▶ [PROVIDED DATA]
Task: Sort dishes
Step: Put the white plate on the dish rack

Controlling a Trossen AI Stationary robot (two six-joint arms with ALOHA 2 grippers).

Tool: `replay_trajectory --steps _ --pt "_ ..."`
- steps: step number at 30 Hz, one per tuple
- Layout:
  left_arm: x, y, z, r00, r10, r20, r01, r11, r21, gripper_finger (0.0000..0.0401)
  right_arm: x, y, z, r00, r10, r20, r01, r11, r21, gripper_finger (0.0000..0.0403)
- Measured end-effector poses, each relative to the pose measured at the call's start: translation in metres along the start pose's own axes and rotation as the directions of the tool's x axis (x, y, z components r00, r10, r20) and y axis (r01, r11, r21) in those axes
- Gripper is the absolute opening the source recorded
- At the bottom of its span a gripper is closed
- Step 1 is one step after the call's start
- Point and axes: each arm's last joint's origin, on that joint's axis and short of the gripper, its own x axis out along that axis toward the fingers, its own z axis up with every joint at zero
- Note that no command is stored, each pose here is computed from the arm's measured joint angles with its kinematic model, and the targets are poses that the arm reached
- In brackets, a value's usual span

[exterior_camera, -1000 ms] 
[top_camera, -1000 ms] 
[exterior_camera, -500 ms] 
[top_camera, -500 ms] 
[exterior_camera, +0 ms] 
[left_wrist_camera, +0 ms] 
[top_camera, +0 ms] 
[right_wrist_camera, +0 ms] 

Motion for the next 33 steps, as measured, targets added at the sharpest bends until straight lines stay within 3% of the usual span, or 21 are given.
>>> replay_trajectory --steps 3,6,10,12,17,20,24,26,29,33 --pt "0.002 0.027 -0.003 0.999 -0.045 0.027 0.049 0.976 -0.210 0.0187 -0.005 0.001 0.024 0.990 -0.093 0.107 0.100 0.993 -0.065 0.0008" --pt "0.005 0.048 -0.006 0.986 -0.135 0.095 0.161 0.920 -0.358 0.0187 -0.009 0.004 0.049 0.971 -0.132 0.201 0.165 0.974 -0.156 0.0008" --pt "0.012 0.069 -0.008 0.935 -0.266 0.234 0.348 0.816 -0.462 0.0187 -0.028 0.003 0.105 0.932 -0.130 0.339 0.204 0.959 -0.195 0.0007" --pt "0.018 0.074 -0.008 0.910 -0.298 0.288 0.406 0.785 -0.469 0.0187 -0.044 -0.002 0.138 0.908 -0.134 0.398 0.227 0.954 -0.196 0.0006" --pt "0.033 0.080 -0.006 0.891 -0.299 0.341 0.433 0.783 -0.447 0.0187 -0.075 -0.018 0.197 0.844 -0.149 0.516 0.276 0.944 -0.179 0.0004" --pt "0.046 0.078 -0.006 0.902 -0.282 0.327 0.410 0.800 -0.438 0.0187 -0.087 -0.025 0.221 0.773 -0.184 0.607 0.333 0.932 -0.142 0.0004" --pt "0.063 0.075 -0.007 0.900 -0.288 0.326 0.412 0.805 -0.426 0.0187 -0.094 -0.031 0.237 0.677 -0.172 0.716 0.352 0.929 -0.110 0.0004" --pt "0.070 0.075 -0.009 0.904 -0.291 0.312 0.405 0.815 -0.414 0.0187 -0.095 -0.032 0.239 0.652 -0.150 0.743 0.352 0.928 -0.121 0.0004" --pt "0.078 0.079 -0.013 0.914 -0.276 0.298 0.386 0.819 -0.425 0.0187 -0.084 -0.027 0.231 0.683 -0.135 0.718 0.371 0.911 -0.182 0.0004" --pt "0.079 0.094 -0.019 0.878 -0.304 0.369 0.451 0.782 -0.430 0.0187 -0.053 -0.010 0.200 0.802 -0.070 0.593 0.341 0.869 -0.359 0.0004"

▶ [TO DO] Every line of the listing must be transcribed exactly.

▶ [REPLY TO THE TASK]
Task: Sort dishes
Step: Put the white plate on the dish rack

Controlling a Trossen AI Stationary robot (two six-joint arms with ALOHA 2 grippers).

Tool: `replay_trajectory --steps _ --pt "_ ..."`
- steps: step number at 30 Hz, one per tuple
- Layout:
  left_arm: x, y, z, r00, r10, r20, r01, r11, r21, gripper_finger (0.0000..0.0401)
  right_arm: x, y, z, r00, r10, r20, r01, r11, r21, gripper_finger (0.0000..0.0403)
- Measured end-effector poses, each relative to the pose measured at the call's start: translation in metres along the start pose's own axes and rotation as the directions of the tool's x axis (x, y, z components r00, r10, r20) and y axis (r01, r11, r21) in those axes
- Gripper is the absolute opening the source recorded
- At the bottom of its span a gripper is closed
- Step 1 is one step after the call's start
- Point and axes: each arm's last joint's origin, on that joint's axis and short of the gripper, its own x axis out along that axis toward the fingers, its own z axis up with every joint at zero
- Note that no command is stored, each pose here is computed from the arm's measured joint angles with its kinematic model, and the targets are poses that the arm reached
- In brackets, a value's usual span

[exterior_camera, -1000 ms] 
[top_camera, -1000 ms] 
[exterior_camera, -500 ms] 
[top_camera, -500 ms] 
[exterior_camera, +0 ms] 
[left_wrist_camera, +0 ms] 
[top_camera, +0 ms] 
[right_wrist_camera, +0 ms] 

Motion for the next 33 steps, as measured, targets added at the sharpest bends until straight lines stay within 3% of the usual span, or 21 are given.
>>> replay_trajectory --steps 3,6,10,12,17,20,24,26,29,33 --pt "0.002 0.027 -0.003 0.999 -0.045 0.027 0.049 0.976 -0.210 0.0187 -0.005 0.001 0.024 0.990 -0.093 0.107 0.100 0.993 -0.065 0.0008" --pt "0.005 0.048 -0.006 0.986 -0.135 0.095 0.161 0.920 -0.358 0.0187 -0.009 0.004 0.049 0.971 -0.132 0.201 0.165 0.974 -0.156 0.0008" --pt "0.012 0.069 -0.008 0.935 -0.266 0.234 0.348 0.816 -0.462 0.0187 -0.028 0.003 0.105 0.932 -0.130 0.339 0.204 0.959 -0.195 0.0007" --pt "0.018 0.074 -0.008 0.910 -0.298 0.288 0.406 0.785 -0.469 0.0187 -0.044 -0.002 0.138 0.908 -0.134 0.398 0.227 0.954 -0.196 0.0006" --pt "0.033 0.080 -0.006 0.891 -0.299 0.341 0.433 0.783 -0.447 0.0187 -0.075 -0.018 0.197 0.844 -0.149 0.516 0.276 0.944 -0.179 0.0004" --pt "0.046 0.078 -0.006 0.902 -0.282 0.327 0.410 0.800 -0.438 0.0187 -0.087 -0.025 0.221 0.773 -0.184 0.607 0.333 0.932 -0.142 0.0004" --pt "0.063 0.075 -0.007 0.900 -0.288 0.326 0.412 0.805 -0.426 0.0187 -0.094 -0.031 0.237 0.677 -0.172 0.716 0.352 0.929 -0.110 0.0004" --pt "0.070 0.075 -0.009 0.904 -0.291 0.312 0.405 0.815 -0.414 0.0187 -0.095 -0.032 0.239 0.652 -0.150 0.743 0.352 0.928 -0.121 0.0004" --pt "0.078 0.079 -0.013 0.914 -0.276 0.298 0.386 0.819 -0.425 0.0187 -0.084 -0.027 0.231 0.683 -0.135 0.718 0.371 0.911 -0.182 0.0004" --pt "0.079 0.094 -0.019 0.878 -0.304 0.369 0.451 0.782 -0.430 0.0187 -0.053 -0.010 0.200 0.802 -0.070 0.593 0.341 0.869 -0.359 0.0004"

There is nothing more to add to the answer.